Some of the money given to the government would indeed go back to us and could materially improve our lives. The amount we would have a say over, however limited by the more undemocratic parts of our government, would be distributed more fairly and justly than by letting one individual have the final say on all of it—especially when that one person is less than ideal.

Of course, the government can`t do everything, but one person or just a few people pretending they can is far worse. Building our system around allowing someone like Bill to profit off of charity, becoming a glorified leader of sustainable development while stripping everyday people of reasonable pay, rights, and access to common goods, and roping in a new generation of people into undemocratic, exploitative work is, well, bad. Billionaires` charity is just the way they keep this system churning out more people like them.

Oscar Wilde spoke of the charitable bourgeoisie, stating that their remedies do not cure the disease of poverty; they merely prolong it. The proper aim should be to reconstruct society so that poverty would be impossible. It is both immoral and unfair to use private property to alleviate the horrible evils resulting from the institution of private property itself.

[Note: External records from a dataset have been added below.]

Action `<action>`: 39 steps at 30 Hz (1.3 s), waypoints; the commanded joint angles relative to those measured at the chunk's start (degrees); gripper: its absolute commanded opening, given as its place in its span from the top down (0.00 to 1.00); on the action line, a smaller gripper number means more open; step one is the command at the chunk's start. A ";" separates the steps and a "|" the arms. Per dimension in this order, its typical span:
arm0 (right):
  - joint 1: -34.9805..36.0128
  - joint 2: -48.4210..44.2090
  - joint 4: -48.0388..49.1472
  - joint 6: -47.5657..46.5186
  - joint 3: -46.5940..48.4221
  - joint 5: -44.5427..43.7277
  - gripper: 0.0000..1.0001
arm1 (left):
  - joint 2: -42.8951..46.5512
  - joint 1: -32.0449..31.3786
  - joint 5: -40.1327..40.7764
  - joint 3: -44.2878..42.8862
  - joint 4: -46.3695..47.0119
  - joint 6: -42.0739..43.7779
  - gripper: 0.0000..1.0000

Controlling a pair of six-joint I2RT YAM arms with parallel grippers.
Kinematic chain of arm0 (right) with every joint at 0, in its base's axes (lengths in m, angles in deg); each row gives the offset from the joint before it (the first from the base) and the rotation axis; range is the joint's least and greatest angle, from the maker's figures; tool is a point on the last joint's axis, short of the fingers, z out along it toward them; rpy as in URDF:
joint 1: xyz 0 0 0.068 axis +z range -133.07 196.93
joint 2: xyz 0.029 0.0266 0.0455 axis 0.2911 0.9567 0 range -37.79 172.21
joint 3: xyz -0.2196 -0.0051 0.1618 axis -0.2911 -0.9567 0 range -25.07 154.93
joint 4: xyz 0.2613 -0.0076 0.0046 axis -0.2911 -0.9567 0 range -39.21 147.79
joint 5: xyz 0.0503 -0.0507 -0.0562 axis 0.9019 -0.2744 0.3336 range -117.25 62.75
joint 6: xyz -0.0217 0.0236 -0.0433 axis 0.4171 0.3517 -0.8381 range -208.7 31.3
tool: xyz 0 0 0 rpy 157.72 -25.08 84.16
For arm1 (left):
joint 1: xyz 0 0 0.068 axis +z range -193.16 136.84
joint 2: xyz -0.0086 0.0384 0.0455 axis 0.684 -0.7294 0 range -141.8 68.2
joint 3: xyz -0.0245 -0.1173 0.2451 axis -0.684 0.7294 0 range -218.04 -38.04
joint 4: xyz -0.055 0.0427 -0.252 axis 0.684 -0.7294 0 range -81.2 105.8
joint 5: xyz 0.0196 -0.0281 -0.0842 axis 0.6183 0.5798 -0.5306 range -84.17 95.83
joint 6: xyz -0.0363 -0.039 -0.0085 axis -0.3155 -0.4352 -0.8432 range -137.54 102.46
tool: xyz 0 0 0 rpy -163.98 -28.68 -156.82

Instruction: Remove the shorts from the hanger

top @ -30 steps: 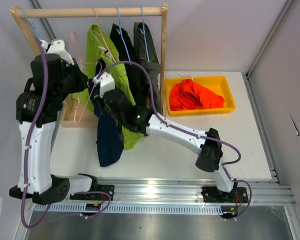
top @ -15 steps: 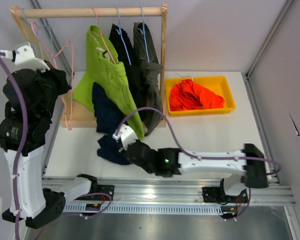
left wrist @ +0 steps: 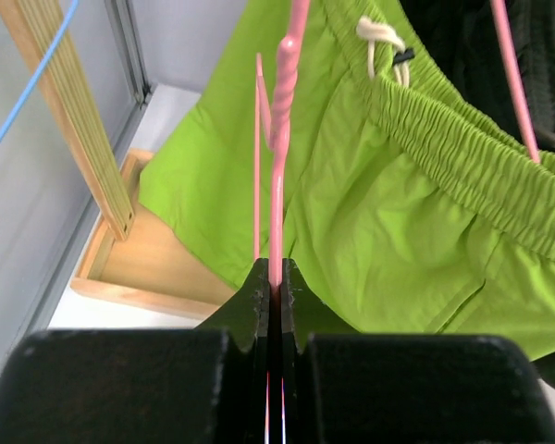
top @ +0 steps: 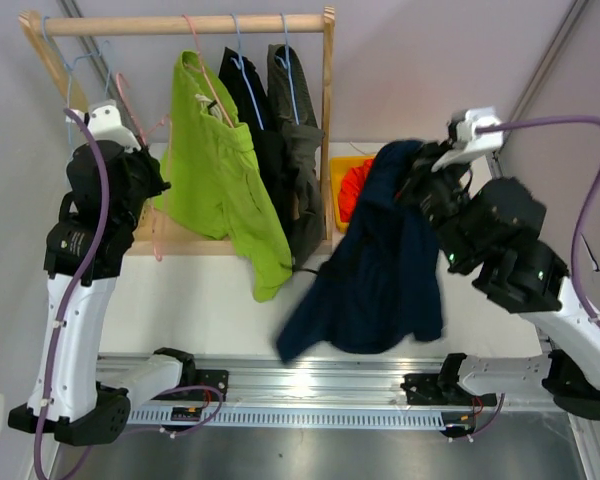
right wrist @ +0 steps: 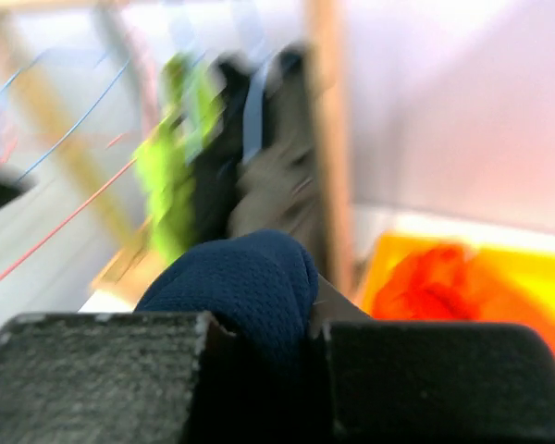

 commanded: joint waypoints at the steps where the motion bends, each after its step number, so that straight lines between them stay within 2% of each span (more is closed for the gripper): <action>1: -9.10 6.35 -0.73 -7.04 9.98 7.75 1.00 | 2.91 -0.34 0.20 1.13 5.27 1.67 1.00; 3: -12.88 9.43 -1.00 -8.72 14.81 9.08 1.00 | 3.35 -0.43 -0.15 1.92 5.80 1.32 1.00; 6: -22.35 16.36 -1.44 -10.75 27.09 12.94 1.00 | 3.44 -0.34 -0.33 2.55 6.07 1.23 1.00; 11: -33.71 22.96 -2.23 -7.95 38.63 18.57 1.00 | 3.09 -0.34 -0.50 1.84 6.24 1.41 1.00; 13: -36.62 24.29 -1.53 -7.33 39.80 20.07 1.00 | 3.09 -0.34 -0.50 1.84 6.33 1.49 1.00; 17: -43.46 22.20 1.63 -3.82 32.80 21.03 1.00 | 3.00 -0.34 0.20 2.46 6.68 1.67 1.00; 21: -47.70 17.02 11.54 2.24 8.85 25.16 1.00 | 2.39 -0.34 0.99 2.11 7.12 1.67 1.00; 23: -49.80 16.30 14.46 6.37 1.78 26.92 1.00 | 0.73 -0.34 1.34 0.97 6.95 1.76 1.00; 24: -50.51 16.73 18.30 7.69 -4.87 29.10 1.00 | 0.11 -0.34 1.34 -0.17 6.69 1.67 1.00; 27: -52.70 19.71 27.70 11.21 -12.48 34.89 1.00 | -2.79 -0.34 1.52 -3.95 5.45 1.49 1.00; 30: -55.25 30.14 30.90 14.73 -13.47 40.62 1.00 | -4.20 -0.34 1.96 -7.12 5.54 2.02 1.00; 36: -55.88 41.51 24.06 15.79 -5.82 43.80 1.00 | -9.02 -0.16 4.33 -16.34 3.26 5.09 1.00; 37: -55.96 42.91 23.01 15.79 -5.82 43.89 0.74 | -9.99 0.01 4.59 -18.61 2.73 5.71 1.00; 38: -55.96 43.62 20.82 16.05 -5.82 43.45 0.27 | -10.87 0.88 3.99 -20.90 2.21 5.71 1.00; 39: -55.88 44.33 17.75 16.31 -5.55 43.36 0.01 | -12.97 1.41 3.37 -23.18 2.03 5.71 1.00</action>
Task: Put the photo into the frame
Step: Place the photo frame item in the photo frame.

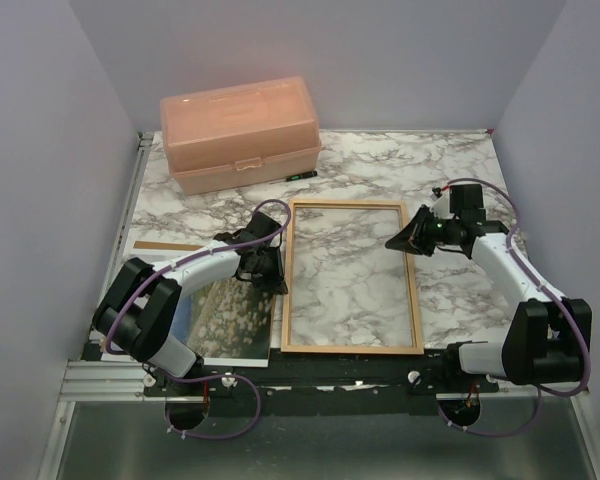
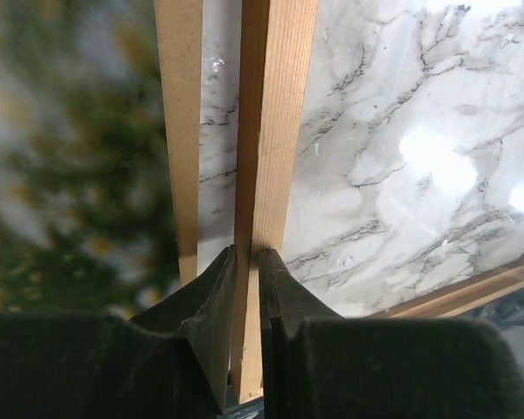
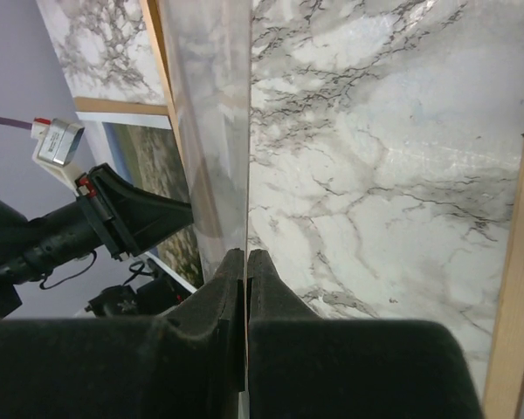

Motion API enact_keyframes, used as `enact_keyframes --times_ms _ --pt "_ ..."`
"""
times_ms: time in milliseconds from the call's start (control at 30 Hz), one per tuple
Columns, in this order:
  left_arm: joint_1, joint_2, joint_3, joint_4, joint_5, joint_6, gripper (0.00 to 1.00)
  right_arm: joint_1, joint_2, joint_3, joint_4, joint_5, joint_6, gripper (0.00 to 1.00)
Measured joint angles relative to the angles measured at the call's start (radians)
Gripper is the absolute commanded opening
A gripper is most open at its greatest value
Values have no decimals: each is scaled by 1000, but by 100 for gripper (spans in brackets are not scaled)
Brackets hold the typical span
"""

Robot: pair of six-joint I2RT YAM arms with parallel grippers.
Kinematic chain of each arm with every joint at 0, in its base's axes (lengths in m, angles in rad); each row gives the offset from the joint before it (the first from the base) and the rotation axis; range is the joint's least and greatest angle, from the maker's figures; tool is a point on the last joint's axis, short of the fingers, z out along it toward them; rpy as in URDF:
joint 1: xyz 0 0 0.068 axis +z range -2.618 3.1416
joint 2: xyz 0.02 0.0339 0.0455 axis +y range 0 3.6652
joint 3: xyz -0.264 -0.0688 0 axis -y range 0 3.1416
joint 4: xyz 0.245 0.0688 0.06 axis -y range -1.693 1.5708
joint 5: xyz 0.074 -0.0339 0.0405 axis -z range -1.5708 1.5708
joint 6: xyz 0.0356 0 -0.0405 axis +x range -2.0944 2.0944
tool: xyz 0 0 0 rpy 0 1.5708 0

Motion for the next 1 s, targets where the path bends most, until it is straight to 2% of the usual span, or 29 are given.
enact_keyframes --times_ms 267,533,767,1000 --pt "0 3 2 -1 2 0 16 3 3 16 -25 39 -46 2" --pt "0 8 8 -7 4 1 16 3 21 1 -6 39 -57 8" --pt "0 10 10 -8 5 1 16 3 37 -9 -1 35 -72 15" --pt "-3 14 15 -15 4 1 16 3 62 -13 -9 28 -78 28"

The best among the poor are not grateful for charity; they are ungrateful, discontented, disobedient, and rebellious—and rightfully so. Why should they be grateful for crumbs that fall from the rich man`s table when they should be seated at the board, and they are starting to realize this?

The philanthro-capitalist model of charity, embraced by these high-horse-riding technocrats, does not rid the world of poverty. Its sole purpose is to justify the neoliberal model of capitalism that creates it—giving a few rich individuals more money than billions of people put together and only working by keeping a significant chunk of the population in abject poverty. It applies small band-aids to the most gruesome injuries of capitalism, never questioning how so many people got hurt as a consequence.

All the while, these billionaires continue to amass unimaginable wealth, whitewashing their actions behind good intentions and promoting the idea that having a few well-meaning rich individuals is somehow better than having no ultra-wealthy individuals and a well-engineered system that puts enough money into everyone`s hands to live a good life. They put just enough money back into the system to prevent it from boiling over—and that`s it. They think the rest of society is naive and inferior.

In conclusion, billionaire philanthropy is a scam.